▸ **What is required**
Your reply should repeat, exactly, the line containing "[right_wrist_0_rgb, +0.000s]" and the rest of the material after it.

▸ **Data shown**
******
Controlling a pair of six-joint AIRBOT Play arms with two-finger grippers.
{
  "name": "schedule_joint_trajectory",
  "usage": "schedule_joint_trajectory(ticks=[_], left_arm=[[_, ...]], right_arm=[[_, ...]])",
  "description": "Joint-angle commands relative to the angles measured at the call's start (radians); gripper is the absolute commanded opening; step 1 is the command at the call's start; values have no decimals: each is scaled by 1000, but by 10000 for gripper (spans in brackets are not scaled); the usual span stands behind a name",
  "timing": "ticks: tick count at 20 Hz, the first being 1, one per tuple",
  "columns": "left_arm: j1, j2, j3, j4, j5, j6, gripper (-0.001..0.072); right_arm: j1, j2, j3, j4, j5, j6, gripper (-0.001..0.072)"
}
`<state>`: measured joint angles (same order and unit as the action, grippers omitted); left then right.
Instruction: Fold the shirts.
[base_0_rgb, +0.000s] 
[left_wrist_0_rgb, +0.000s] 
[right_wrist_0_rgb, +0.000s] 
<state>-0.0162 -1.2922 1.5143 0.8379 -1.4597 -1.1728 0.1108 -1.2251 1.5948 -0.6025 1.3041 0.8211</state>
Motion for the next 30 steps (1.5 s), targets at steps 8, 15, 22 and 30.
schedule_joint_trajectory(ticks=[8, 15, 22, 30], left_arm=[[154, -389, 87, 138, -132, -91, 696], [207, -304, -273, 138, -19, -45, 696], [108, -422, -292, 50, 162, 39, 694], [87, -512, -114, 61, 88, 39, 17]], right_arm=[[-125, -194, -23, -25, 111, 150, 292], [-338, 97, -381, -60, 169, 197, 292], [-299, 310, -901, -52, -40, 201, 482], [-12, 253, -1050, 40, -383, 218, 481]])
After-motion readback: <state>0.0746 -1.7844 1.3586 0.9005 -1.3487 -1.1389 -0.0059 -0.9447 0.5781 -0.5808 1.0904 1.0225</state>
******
▸ **Solution**
[right_wrist_0_rgb, +0.000s] 
<state>-0.0162 -1.2922 1.5143 0.8379 -1.4597 -1.1728 0.1108 -1.2251 1.5948 -0.6025 1.3041 0.8211</state>
Motion for the next 30 steps (1.5 s), targets at steps 8, 15, 22 and 30.
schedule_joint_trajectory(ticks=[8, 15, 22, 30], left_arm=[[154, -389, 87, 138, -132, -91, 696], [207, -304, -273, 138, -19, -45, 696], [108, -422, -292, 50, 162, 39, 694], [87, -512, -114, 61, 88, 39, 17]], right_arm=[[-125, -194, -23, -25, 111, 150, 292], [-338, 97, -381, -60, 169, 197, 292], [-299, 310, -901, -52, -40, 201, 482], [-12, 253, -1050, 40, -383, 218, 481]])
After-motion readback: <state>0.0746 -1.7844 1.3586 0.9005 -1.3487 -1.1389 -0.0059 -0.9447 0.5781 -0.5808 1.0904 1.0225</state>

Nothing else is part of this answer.